Evolution of Home into “Smart Homes”
A smart home is a residence that uses Internet-connected devices to allow the remote monitoring and management of home appliances and systems, such as light and heating.
Smart home technology, also called home automation, provides homeowners security, comfort, convenience, and energy efficiency by allowing them to control smart devices, often by a good home app on their smartphone or another networked device. An integral part of the internet of things (IoT), smart home systems and devices often operate together, sharing consumer usage data among themselves and automating activities predicated on the homeowners’ tastes.
The origins of the smart home:
With the 1975 release of X10, a communication process for home automation, the smart home, once a fantasy a la The Jetsons, arrived alive. X10 transmits 120 kHz radio regularity (RF) bursts of digital information onto a home’s existing electrical wiring to programmable retailers or switches. These signals convey codes to matching devices, managing how and when the devices operate. A transmitter could, for example, send a sign over the house’s electric wiring, sharing with a device to turn on at a specific time.

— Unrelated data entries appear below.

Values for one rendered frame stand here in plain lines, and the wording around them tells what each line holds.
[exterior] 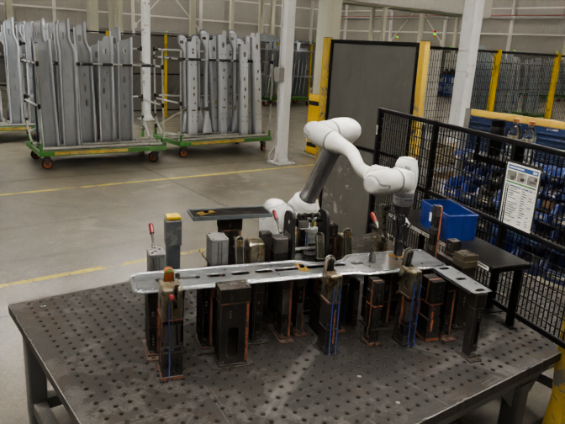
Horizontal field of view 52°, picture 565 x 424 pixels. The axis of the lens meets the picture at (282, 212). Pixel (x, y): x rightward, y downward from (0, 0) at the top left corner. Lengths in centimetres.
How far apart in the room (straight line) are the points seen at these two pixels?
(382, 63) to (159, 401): 371
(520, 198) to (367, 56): 275
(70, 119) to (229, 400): 738
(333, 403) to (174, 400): 56
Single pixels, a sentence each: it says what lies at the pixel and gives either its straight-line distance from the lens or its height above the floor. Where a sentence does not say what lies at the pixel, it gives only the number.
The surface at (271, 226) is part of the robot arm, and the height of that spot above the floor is 94.
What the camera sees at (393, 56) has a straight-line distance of 505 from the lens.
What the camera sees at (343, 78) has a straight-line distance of 550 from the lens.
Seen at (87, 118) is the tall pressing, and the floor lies 67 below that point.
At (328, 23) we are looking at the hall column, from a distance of 1036.
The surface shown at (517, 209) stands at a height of 124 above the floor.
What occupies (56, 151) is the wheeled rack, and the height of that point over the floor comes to 27.
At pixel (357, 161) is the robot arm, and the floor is 144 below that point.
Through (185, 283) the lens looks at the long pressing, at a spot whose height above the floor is 100.
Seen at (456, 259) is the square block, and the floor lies 103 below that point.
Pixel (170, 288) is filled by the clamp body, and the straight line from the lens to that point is 210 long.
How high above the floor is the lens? 191
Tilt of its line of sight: 16 degrees down
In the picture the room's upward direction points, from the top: 3 degrees clockwise
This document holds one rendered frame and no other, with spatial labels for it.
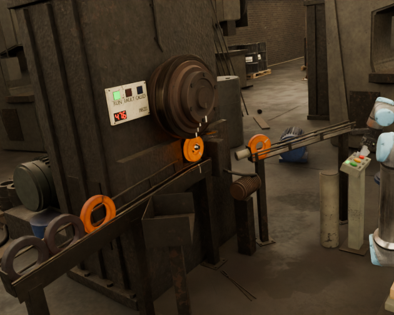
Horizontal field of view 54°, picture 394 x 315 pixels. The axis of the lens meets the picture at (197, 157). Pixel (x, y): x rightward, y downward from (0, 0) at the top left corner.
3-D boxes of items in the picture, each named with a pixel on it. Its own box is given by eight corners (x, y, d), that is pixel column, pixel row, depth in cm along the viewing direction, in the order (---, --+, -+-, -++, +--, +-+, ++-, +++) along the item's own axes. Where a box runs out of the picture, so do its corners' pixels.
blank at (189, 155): (179, 151, 222) (184, 152, 220) (190, 129, 227) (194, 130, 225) (192, 165, 233) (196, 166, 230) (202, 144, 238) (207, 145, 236)
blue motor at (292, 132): (277, 166, 423) (275, 135, 413) (282, 150, 475) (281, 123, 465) (306, 166, 414) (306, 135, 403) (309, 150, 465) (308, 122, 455)
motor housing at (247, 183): (233, 254, 265) (227, 180, 249) (250, 239, 281) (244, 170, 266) (250, 259, 257) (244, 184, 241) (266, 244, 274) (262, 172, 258)
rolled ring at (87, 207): (77, 215, 168) (72, 214, 170) (95, 244, 178) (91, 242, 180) (105, 187, 180) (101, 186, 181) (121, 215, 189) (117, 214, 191)
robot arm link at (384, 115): (399, 109, 196) (397, 102, 207) (374, 110, 201) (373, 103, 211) (399, 126, 200) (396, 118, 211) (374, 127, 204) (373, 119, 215)
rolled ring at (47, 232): (77, 206, 169) (73, 205, 171) (41, 230, 156) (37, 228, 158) (90, 241, 176) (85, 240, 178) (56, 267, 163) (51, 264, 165)
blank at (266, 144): (257, 161, 262) (259, 162, 258) (242, 145, 255) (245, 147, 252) (272, 144, 262) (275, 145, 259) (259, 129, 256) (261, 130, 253)
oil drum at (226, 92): (192, 147, 529) (184, 81, 502) (217, 136, 572) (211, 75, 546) (229, 152, 493) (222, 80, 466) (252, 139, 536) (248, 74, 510)
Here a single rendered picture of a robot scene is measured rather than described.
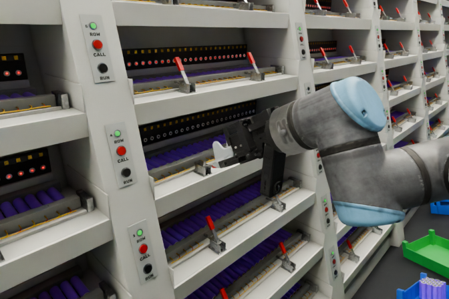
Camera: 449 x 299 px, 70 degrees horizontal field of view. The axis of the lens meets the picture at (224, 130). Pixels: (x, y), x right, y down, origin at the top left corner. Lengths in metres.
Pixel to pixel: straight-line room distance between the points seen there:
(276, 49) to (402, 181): 0.74
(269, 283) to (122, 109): 0.69
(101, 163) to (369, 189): 0.45
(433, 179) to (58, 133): 0.58
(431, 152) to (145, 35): 0.73
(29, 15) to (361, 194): 0.58
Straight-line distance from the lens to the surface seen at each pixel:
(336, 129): 0.49
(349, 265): 1.51
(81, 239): 0.64
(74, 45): 0.63
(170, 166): 0.77
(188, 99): 0.74
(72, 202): 0.69
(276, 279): 1.08
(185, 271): 0.80
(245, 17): 0.94
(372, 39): 1.73
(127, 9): 0.70
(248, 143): 0.61
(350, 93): 0.48
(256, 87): 0.91
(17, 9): 0.63
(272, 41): 1.14
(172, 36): 1.00
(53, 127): 0.60
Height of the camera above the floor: 0.95
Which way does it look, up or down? 7 degrees down
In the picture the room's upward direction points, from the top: 10 degrees counter-clockwise
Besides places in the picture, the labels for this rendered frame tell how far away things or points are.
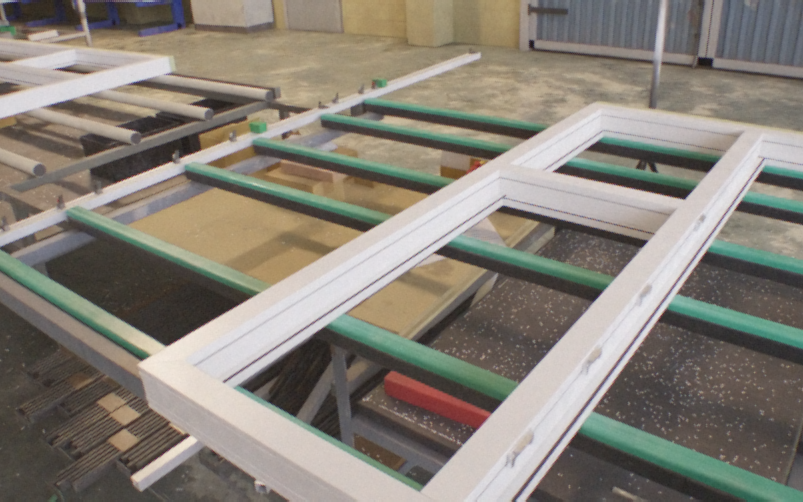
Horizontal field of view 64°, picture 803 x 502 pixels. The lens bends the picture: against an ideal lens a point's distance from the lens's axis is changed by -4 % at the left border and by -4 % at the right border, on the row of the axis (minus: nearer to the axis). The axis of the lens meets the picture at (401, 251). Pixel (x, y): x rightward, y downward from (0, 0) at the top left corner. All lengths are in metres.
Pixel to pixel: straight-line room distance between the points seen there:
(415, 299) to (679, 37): 5.90
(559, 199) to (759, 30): 5.70
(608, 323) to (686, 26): 6.29
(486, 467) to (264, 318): 0.42
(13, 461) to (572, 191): 1.85
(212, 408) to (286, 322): 0.24
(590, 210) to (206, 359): 0.80
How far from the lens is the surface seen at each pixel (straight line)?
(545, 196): 1.40
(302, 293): 1.01
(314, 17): 9.71
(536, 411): 0.77
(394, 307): 1.50
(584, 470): 1.20
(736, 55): 7.07
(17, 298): 1.36
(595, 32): 7.44
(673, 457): 0.85
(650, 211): 1.32
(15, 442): 2.47
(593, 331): 0.90
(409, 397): 1.29
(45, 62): 3.76
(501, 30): 7.99
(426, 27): 8.06
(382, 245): 1.13
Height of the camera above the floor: 1.43
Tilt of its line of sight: 27 degrees down
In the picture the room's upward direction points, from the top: 3 degrees counter-clockwise
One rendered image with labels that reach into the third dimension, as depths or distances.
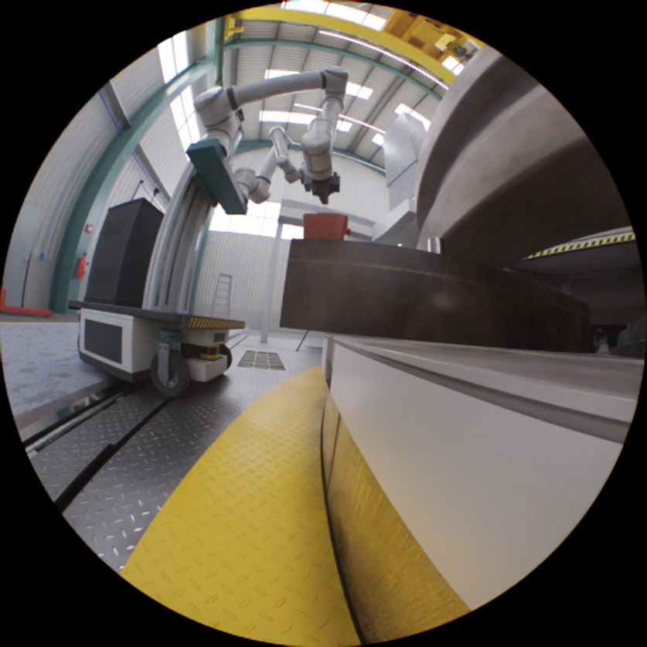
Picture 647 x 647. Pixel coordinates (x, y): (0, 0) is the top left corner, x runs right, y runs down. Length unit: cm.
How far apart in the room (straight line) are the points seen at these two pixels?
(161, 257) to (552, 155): 148
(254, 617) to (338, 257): 95
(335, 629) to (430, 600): 18
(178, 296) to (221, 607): 122
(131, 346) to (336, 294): 80
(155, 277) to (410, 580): 107
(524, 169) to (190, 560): 113
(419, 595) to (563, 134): 91
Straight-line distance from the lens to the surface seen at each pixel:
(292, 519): 40
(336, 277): 80
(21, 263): 636
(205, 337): 87
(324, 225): 90
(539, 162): 82
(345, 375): 19
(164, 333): 79
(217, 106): 115
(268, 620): 32
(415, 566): 16
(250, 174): 156
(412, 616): 19
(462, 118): 143
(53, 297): 683
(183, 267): 126
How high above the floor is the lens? 32
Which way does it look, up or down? 2 degrees up
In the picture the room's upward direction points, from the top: 6 degrees clockwise
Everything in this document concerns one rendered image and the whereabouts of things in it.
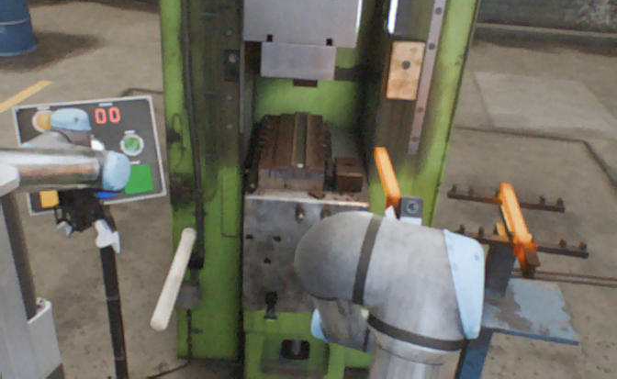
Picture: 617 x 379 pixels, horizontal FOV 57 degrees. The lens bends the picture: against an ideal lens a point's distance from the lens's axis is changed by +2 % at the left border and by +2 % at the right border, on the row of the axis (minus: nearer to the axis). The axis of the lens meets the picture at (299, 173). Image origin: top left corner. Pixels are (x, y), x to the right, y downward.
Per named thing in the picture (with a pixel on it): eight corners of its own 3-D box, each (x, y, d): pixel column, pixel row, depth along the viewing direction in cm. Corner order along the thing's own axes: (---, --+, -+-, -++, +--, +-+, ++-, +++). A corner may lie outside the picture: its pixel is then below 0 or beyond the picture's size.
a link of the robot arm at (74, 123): (37, 117, 116) (64, 104, 123) (46, 164, 121) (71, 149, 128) (72, 124, 114) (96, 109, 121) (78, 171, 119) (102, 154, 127)
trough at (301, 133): (308, 170, 167) (308, 165, 166) (290, 169, 167) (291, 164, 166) (309, 116, 203) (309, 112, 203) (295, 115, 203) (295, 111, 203)
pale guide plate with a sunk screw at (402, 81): (415, 100, 168) (425, 44, 160) (385, 98, 168) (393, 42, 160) (414, 97, 170) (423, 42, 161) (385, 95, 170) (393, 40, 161)
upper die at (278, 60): (332, 81, 153) (336, 47, 148) (261, 76, 153) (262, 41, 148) (330, 39, 190) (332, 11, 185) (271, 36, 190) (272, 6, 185)
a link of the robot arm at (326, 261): (261, 261, 66) (308, 351, 108) (350, 286, 63) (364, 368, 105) (292, 179, 71) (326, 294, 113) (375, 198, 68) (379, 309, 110)
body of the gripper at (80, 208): (55, 227, 129) (47, 181, 123) (83, 209, 136) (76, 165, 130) (82, 236, 127) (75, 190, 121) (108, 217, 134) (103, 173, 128)
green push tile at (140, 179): (154, 190, 152) (150, 163, 152) (125, 195, 150) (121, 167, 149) (153, 190, 154) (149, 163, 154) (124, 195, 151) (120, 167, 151)
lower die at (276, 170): (322, 191, 170) (324, 166, 166) (257, 186, 170) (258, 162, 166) (321, 134, 207) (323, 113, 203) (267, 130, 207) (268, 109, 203)
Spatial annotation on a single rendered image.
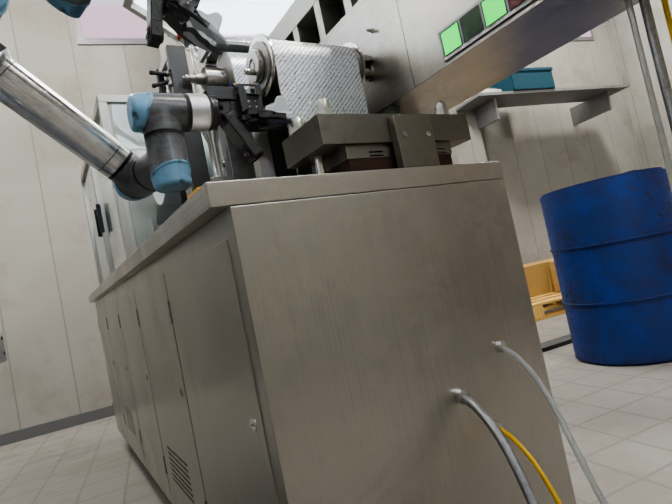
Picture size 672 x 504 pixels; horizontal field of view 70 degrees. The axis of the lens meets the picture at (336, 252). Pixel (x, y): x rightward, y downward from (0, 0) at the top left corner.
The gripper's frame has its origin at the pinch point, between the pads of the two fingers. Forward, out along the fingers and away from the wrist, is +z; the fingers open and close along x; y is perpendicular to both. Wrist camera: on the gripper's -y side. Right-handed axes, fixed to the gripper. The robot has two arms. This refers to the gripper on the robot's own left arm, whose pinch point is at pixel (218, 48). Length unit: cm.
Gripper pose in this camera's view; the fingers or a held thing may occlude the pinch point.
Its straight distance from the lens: 121.3
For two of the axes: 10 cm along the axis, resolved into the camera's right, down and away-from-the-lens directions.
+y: 3.9, -8.4, 3.7
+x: -5.1, 1.4, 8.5
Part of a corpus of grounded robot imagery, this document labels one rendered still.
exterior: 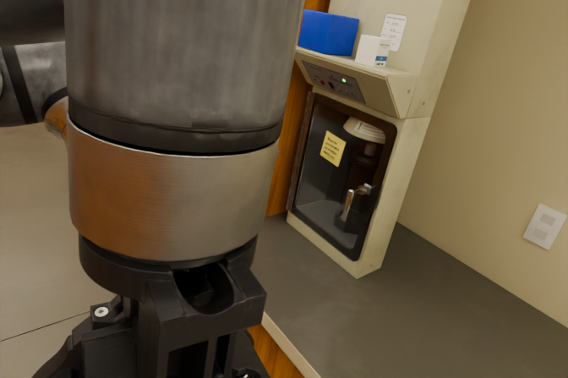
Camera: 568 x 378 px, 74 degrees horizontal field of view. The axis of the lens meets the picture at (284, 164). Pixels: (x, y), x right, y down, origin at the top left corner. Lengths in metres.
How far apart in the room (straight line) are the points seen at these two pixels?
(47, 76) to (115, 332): 0.40
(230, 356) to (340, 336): 0.78
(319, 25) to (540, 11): 0.61
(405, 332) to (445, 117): 0.70
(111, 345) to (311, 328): 0.77
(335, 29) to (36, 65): 0.63
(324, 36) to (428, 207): 0.76
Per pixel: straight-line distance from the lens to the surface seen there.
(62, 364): 0.23
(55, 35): 0.21
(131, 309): 0.18
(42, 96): 0.56
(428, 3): 0.91
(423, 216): 1.44
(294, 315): 0.96
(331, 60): 0.90
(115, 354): 0.20
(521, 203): 1.29
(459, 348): 1.06
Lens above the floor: 1.60
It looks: 23 degrees down
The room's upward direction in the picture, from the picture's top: 10 degrees clockwise
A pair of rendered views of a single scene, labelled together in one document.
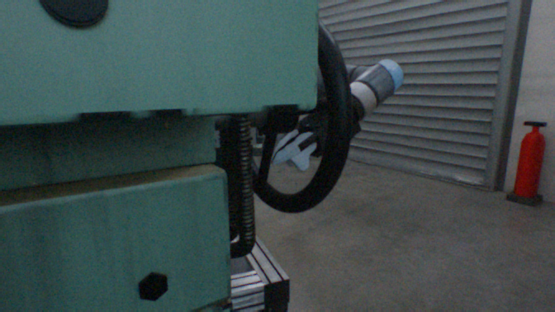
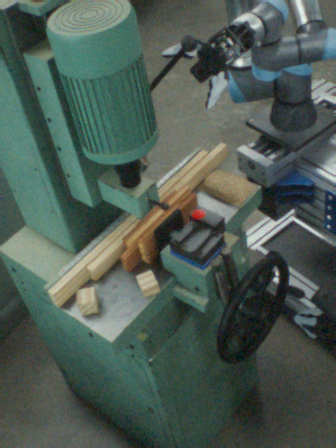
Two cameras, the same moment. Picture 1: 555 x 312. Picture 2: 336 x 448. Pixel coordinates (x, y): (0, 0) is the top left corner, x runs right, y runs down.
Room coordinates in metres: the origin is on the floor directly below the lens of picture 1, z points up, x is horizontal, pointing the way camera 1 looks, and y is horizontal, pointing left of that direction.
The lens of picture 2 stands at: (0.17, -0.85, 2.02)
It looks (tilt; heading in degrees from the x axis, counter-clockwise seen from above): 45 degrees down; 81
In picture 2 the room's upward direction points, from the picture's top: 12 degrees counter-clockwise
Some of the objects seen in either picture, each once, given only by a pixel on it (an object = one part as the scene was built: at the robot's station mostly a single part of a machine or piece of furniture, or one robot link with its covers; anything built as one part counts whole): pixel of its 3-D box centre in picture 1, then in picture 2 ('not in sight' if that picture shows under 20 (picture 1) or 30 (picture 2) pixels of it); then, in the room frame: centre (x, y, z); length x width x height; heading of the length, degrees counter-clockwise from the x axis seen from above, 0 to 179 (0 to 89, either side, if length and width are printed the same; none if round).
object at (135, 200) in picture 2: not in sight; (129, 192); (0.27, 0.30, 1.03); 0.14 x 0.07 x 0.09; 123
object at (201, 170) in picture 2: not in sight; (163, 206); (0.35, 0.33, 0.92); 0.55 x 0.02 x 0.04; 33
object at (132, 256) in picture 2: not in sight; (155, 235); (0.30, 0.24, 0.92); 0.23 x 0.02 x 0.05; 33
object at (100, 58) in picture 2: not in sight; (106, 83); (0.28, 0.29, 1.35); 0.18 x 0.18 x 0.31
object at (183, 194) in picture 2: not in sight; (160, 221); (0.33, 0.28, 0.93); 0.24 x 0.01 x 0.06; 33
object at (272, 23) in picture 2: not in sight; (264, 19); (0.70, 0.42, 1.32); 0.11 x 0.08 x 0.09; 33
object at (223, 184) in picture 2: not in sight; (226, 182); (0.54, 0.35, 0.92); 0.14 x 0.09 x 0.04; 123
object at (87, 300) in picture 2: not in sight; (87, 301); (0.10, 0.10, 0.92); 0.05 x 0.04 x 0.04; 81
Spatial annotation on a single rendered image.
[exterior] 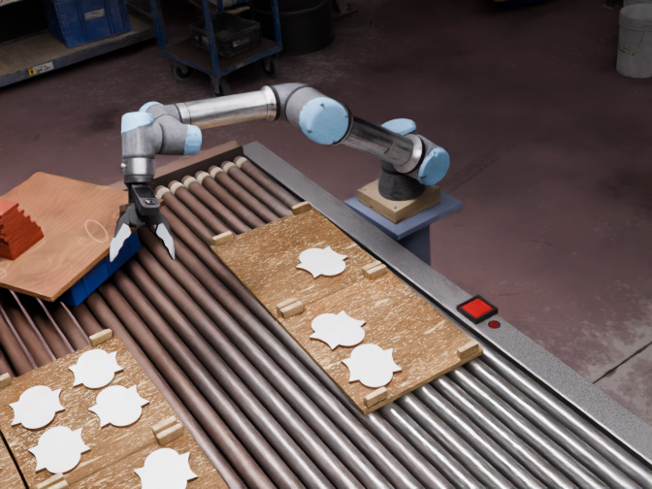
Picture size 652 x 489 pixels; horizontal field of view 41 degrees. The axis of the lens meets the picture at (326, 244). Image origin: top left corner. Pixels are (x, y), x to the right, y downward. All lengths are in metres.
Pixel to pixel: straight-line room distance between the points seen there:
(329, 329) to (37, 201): 1.06
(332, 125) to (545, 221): 2.17
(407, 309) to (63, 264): 0.94
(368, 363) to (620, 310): 1.88
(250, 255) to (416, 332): 0.58
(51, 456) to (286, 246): 0.91
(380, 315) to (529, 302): 1.62
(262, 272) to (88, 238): 0.50
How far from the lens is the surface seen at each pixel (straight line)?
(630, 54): 5.72
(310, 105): 2.30
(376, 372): 2.11
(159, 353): 2.30
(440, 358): 2.16
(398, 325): 2.25
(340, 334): 2.22
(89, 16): 6.52
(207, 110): 2.32
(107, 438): 2.10
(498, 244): 4.15
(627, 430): 2.07
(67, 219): 2.69
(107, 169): 5.14
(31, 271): 2.51
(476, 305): 2.32
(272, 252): 2.55
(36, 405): 2.23
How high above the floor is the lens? 2.40
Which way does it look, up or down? 35 degrees down
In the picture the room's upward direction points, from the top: 6 degrees counter-clockwise

However, as electrical power wiring isn’t made to be particularly free from radio-band “noise,” X10 was not always fully reliable. Alerts would be lost and, in some instances, signals wouldn’t mix circuits which were wired on different polarities, created when 220-volt service is put into a set of 100-volt feeds, as is common in the U.S. Also, X10 was primarily a one-way technology, so while smart devices can take commands, they cannot send data back again to a central network. Later, however, two-way X10 devices became available, albeit at an increased cost.
The Best Smart Home Devices of 2018
What if all the devices in your life could connect to the internet? Not just computers and smartphones, but everything: clocks, speakers, lights, doorbells, cameras, windows, window blinds, hot water heaters, appliances, cooking utensils, you name it. And what if those devices could all communicate, send you information, and take your commands? It’s not science fiction; it’s the Internet of Things (IoT), and it’s a key component of home automation and smart homes.